◆ Task description: However many lines the data holds, transcribe them all exactly.

◆ Supplied data:
########################################

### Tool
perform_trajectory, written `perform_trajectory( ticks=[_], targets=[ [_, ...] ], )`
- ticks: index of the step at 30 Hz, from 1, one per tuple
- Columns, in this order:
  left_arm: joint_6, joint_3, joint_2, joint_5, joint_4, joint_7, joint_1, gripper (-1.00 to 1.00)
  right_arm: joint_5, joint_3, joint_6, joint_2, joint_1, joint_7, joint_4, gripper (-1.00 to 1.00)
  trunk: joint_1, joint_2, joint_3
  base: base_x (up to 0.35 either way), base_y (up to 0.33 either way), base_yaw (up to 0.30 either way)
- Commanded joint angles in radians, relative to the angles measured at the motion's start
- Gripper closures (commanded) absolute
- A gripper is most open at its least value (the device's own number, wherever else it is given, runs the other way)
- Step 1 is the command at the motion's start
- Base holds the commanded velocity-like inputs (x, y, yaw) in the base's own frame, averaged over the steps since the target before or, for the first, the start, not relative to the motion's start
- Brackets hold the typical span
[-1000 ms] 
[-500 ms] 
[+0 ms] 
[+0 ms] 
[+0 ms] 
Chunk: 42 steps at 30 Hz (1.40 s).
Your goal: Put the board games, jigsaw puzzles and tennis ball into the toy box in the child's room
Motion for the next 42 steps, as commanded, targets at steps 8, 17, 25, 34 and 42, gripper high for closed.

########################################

◆ Task result:
### Tool
perform_trajectory, written `perform_trajectory( ticks=[_], targets=[ [_, ...] ], )`
- ticks: index of the step at 30 Hz, from 1, one per tuple
- Columns, in this order:
  left_arm: joint_6, joint_3, joint_2, joint_5, joint_4, joint_7, joint_1, gripper (-1.00 to 1.00)
  right_arm: joint_5, joint_3, joint_6, joint_2, joint_1, joint_7, joint_4, gripper (-1.00 to 1.00)
  trunk: joint_1, joint_2, joint_3
  base: base_x (up to 0.35 either way), base_y (up to 0.33 either way), base_yaw (up to 0.30 either way)
- Commanded joint angles in radians, relative to the angles measured at the motion's start
- Gripper closures (commanded) absolute
- A gripper is most open at its least value (the device's own number, wherever else it is given, runs the other way)
- Step 1 is the command at the motion's start
- Base holds the commanded velocity-like inputs (x, y, yaw) in the base's own frame, averaged over the steps since the target before or, for the first, the start, not relative to the motion's start
- Brackets hold the typical span
[-1000 ms] 
[-500 ms] 
[+0 ms] 
[+0 ms] 
[+0 ms] 
Chunk: 42 steps at 30 Hz (1.40 s).
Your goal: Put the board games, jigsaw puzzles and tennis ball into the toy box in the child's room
Motion for the next 42 steps, as commanded, targets at steps 8, 17, 25, 34 and 42, gripper high for closed.

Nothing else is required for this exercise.